Of course, this is also a movie made with an eye on the lucrative American market, hence some of the more bizarre casting decisions: not just McClure in the lead, either. Prominently cast as the senior management of Atlantis are Daniel Massey and, most preposterously of all, Cyd Charisse, in one of her final movie appearances. Charisse was of course best-known as a dancer and for her spectacular legs, which may be why the fashion sense of the Atlanteans tends towards the extremely brief hemline. Further down the cast list are a couple of actors well-known for playing Americans in British productions, Shane Rimmer and John Ratzenberger, making this the only film in which Scott Tracy from Thunderbirds and Cliff from Cheers wrestle a rubber octopus together.

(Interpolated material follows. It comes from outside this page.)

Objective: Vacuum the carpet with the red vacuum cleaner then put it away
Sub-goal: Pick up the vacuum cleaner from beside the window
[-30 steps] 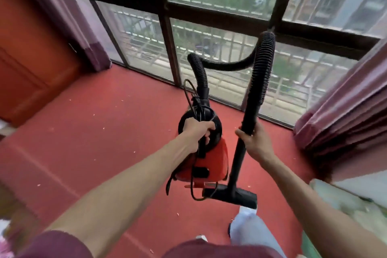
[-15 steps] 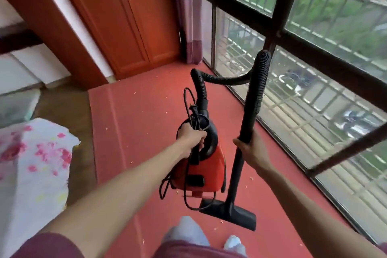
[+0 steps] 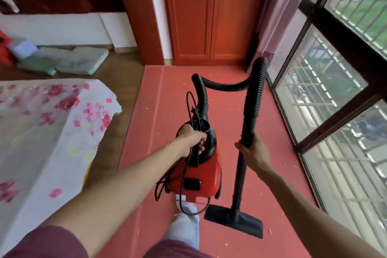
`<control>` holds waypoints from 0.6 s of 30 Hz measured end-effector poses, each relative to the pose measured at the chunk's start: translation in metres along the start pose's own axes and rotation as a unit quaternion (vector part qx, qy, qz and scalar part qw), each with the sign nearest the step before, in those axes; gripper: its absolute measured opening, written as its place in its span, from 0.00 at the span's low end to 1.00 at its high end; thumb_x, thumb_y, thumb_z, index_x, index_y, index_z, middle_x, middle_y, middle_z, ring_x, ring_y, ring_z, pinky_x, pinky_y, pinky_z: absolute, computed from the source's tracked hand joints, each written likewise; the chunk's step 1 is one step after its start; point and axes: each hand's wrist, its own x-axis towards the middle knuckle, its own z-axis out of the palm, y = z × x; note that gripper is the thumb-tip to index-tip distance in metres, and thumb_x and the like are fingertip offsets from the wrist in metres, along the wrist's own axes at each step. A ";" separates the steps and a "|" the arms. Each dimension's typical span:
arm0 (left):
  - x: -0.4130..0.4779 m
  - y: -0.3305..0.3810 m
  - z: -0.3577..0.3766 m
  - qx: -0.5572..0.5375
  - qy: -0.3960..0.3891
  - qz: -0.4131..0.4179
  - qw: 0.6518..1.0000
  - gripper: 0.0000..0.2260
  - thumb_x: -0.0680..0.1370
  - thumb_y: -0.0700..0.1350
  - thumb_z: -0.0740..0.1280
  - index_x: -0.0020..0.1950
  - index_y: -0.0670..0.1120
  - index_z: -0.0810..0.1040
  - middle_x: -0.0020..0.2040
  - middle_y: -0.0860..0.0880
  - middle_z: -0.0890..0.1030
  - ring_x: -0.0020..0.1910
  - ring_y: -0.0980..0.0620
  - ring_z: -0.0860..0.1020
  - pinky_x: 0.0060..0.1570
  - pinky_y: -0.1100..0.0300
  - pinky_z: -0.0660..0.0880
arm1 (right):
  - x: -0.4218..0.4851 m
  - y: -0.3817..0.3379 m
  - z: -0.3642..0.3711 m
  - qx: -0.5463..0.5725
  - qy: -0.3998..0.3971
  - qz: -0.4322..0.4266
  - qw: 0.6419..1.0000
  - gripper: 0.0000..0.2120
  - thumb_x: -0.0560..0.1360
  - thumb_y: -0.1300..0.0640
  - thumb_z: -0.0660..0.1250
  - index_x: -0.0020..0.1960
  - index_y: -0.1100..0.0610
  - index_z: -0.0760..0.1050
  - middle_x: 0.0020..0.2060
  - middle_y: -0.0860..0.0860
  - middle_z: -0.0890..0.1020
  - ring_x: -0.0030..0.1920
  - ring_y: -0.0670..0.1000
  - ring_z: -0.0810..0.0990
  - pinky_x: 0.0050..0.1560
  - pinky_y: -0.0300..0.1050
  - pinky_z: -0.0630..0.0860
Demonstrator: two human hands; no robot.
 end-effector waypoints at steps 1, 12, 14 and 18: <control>0.017 0.006 -0.007 -0.005 -0.001 -0.006 1.000 0.05 0.72 0.31 0.67 0.41 0.40 0.75 0.29 0.44 0.73 0.25 0.47 0.73 0.33 0.54 0.74 | 0.019 -0.008 0.008 0.000 -0.002 -0.002 1.000 0.16 0.73 0.60 0.73 0.58 0.59 0.73 0.47 0.55 0.82 0.47 0.57 0.79 0.44 0.47 0.72; 0.187 0.105 -0.112 -0.020 0.010 -0.017 1.000 0.07 0.73 0.31 0.67 0.44 0.42 0.74 0.31 0.44 0.74 0.26 0.47 0.74 0.31 0.56 0.73 | 0.200 -0.111 0.099 0.042 -0.002 0.030 0.999 0.12 0.74 0.60 0.71 0.54 0.58 0.72 0.44 0.53 0.80 0.44 0.55 0.78 0.45 0.47 0.73; 0.212 0.127 -0.129 -0.015 0.017 -0.015 1.000 0.07 0.73 0.31 0.67 0.44 0.42 0.74 0.30 0.45 0.75 0.26 0.47 0.74 0.32 0.56 0.73 | 0.226 -0.128 0.113 0.073 0.001 0.038 0.997 0.10 0.74 0.60 0.71 0.53 0.58 0.73 0.43 0.52 0.80 0.43 0.55 0.79 0.42 0.46 0.71; 0.265 0.174 -0.157 0.007 0.028 -0.007 1.000 0.08 0.73 0.31 0.66 0.42 0.43 0.73 0.30 0.44 0.75 0.27 0.47 0.74 0.33 0.56 0.73 | 0.288 -0.162 0.143 0.111 -0.004 0.046 0.993 0.09 0.74 0.60 0.71 0.53 0.59 0.74 0.42 0.51 0.80 0.43 0.55 0.78 0.42 0.44 0.70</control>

All that said, this is a surprisingly lavish-looking movie, mainly due to the location filming on Malta and some half-decent matte paintings of the Atlantean interior. On the other hand, the script (by Brian Hayles, at one point a noted Doctor Who scribe) is clumpingly obvious and possibly even a bit primitive in places. The script started life under the title Seven Cities to Atlantis, and the cities have embarrassingly obvious names like Troya (the third city), Vaar (the fourth city), Chinqua (the fifth city) and so on. The Martians stick a sort of glass bucket on Charles’ head at one point to show him the hellish technocratic superstate they plan to engineer on Earth, and he has visions of… a commercial for a British Airways Concorde and a British Rail Intercity 125. Hmmm. I wonder what the Atlantean word for bathos is.
Oh, but I’m kicking it again and I don’t want to. Of course it doesn’t make any sense, and of course it’s wildly silly and – if we’re honest – more than a bit all over the place. There’s a lot here to enjoy and very little to offend or upset, and it is, as I say, pretty much the last of its breed, so cherishable in its own way. It’s a bad movie, true. But it’s a good bad movie.